Gott existiert, ihr Name ist Petrunya
Teona Strugar Mitevska, 2019, 100 Min., Spielfilm
Nordmazedonien / Belgien / Slowenien / Kroatien / Frankreich
OmdU
Petrunya ist 32 und arbeitslos. Sie hat Geschichte studiert. Doch Historikerinnen werden in Nordmazedonien nicht gebraucht. Während ihres Vorstellungsgespräches bei einem Textilfabrikanten mokiert sich der Arbeitgeber über ihr geblümtes Kleid. Den Job hat sie nicht bekommen. Am Dreikönigstag springt sie, einem alten Brauch folgend, mit Männern ins Wasser und sucht nach dem Heiligen Kreuz. Sie findet es als Erste und verteidigt es gegen die Horde. Der Film hatte seine Premiere auf der Berlinale 2019.
Teilnehmer*innen
Barbara Anderlič
BFN Projektleitung
Georgi Gospodinov
Autor von Blind Vaysha
Marija Katalinić
Balkan Film Week Kuratorin
Ivan Petrović
Übersetzer von Zografs Partisanenpost
Hana Stojić
Kuratorin des Common Ground Programms
Teona Strugar Mitevska
Regisseurin von Gott existiert, ihr Name ist Petrunya
Vlastimir Sudar
Co-Regisseur von Borders, Raindrops
Aleksandar Zograf
Comiczeichner und Protagonist von The Final Adventure of Kaktus Kid
From Film Week to Film Night and Beyond
Die Balkan Film Week im März 2020 verstand sich als Auftakt des Projektes Common Ground: Literatur aus Südosteuropa, das 2020-2022 auf den Leipziger Buchmessen den Westbalkan als Schwerpunktregion vorstellen wird. Common Ground soll über drei Jahre die Präsenz südosteuropäischer Autor*innen und ihrer faszinierenden und vielfältigen Literatur im deutschsprachigen Raum befördern. Das übergreifende Thema für 2020 lautet Herkunft und Zugehörigkeit. Und so ging es auch in den acht Filmen, die auf der 2. Balkan Film Week vorgestellt wurden, um das ewige Sein oder Nichtsein, um die und um uns. Bei der Balkan Film Night zeigen wir 2 Filme aus diesem Programm. Hier zum Nachlesen Marija Katalinićs wunderbarer Einführungstext zur Filmwoche:
Common Ground: Herkunft und Zugehörigkeit
Das Gefühl und das Wissen um die eigene Zugehörigkeit gehören zu den verblüffendsten Erfahrungen im Leben. Zwar scheint Zugehörigkeit eine persönliche Angelegenheit zu sein, doch das Verb gehören verlangt a priori nach einem dazu. Zu wissen, dass man dazugehört, beispielsweise zu einer Gruppe, deren Werte und Merkmale, deren gemeinsame Erlebnisse man teilt, erzeugt ein Gefühl der Akzeptanz; als Subjekt von bestimmbarer Herkunft wird man anerkannt. In dieser Formel übernimmt die Herkunft die Rolle einer „Quelle“, sie ist Schauplatz der eigenen Zugehörigkeit – zu Familie, Nationalität, Land, Gesellschaft und Kultur. Zugehörigkeit kann das starke Gefühl vermitteln, am rechten Platz und dabei anerkannt zu sein, gleichzeitig können dadurch aber auch die immerwährenden Fragen nach der eigenen Identität aufkommen und, im besten Falle, produktive Debatten losgetreten werden. Nicht ohne Grund war, historisch gesehen, die Idee der Zugehörigkeit eigentlich immer mit Begriffen wie Traditionalität, Strenge und Rigidität verwoben.

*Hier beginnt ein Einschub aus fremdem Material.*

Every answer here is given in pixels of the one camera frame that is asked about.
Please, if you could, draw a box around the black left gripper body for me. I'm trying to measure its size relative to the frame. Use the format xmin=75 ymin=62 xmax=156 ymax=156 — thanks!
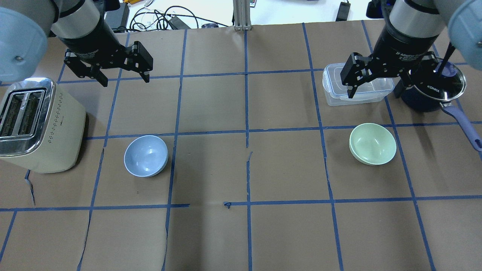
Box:
xmin=58 ymin=17 xmax=125 ymax=69

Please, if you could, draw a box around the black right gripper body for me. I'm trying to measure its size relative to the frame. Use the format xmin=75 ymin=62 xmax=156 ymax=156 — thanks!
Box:
xmin=371 ymin=26 xmax=437 ymax=76

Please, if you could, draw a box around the green bowl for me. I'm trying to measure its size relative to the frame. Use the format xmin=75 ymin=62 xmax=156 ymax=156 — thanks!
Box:
xmin=348 ymin=123 xmax=397 ymax=165

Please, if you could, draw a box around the blue bowl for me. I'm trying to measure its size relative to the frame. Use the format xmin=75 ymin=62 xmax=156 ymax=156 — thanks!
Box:
xmin=123 ymin=135 xmax=169 ymax=177

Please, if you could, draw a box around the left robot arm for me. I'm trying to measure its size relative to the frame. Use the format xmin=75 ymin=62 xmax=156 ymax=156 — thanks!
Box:
xmin=0 ymin=0 xmax=153 ymax=87

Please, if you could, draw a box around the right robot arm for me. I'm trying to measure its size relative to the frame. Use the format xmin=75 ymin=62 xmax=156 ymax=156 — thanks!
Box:
xmin=340 ymin=0 xmax=482 ymax=99

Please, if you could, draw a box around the dark blue saucepan with lid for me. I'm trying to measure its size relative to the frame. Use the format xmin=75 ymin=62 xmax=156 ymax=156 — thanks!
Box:
xmin=401 ymin=57 xmax=482 ymax=152

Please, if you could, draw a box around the clear plastic container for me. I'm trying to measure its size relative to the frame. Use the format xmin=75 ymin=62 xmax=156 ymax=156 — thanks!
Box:
xmin=322 ymin=63 xmax=395 ymax=106

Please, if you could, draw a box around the black power adapter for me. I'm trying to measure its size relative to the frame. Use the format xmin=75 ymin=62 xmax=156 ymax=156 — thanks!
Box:
xmin=335 ymin=0 xmax=351 ymax=21

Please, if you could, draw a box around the cream toaster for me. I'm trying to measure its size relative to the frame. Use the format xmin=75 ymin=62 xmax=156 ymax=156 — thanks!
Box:
xmin=0 ymin=78 xmax=87 ymax=174

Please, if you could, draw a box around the black cables bundle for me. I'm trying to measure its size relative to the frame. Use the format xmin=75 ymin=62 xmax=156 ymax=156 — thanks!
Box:
xmin=130 ymin=4 xmax=230 ymax=32

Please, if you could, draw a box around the aluminium frame post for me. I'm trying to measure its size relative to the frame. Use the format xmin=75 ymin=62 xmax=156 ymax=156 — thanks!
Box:
xmin=233 ymin=0 xmax=252 ymax=31

In diesem gedanklichen Gewebe sind „Wurzeln“ eine oft wiederholte Metapher: Bilder von fruchtbarem Boden werden heraufbeschworen, verleiten zum Nachdenken über lineare Lebensgeschichten, über Beständigkeit und: Zugehörigkeit. Dieses Bild aber konkurriert mit der Anschauung, Identität sei ein fluides, geschmeidiges Wesen, das sich durch die Einflüsse von „außen“ immer wieder neu erfindet. Letztendlich wird Zugehörigkeit ein Leben lang im Zusammenleben mit verschiedensten Personen, zu diversen Zeitpunkten, an unterschiedlichen Orten, mit dem sich wandelnden Ich immer wieder aufs Neue verhandelt.
Das Programm der zweiten Leipziger Balkan Film Week zeigt Filme, die dem diesjährigen Thema Common Ground: Herkunft und Zugehörigkeit folgen und vor dem Hintergrund des vielschichtigen geografischen Raumes der Balkanregion komplexe Geschichten um und über Identität zeigen. Während der vier Filmtage ist das Publikum dazu eingeladen, in zahlreiche Welten einzutauchen, die das Thema Zugehörigkeit aus unterschiedlichen Perspektiven beleuchten, auf eine Art und Weise, die nicht nur an den Südosten Europas gebunden ist, sondern zu vielen Orten und Plätzen unserer Welt Bezug hat. Die unterschiedlichen Facetten von Zugehörigkeit spannen einen weiten Bogen: von der Zugehörigkeit zur Familie, zum Heimatland oder der neuen Heimat (als Migrant, Flüchtling oder Asylsuchender), zur Religion oder zur Neudeutung derselben, zur eigenen Sexualität bzw. zum eigenen Gender, und nicht zuletzt zu einer bestimmten und bestimmenden Kultur. Die acht Filme, die dieses Jahr präsentiert werden, untersuchen und diskutieren die subtilen Kämpfe und Kompromisse, die dem Phänomen der Zugehörigkeit innewohnen. Denn Zugehörigkeit schließt von Natur aus einige ein und folglich andere aus. In der heutigen globalisierten Welt, in der immer strengere innere Grenzen gezogen werden – eigentlich eine contradictio in adiecto, ist die Dialektik der Gleichzeitigkeit von Inklusion und Exklusion ein unumgängliches Thema.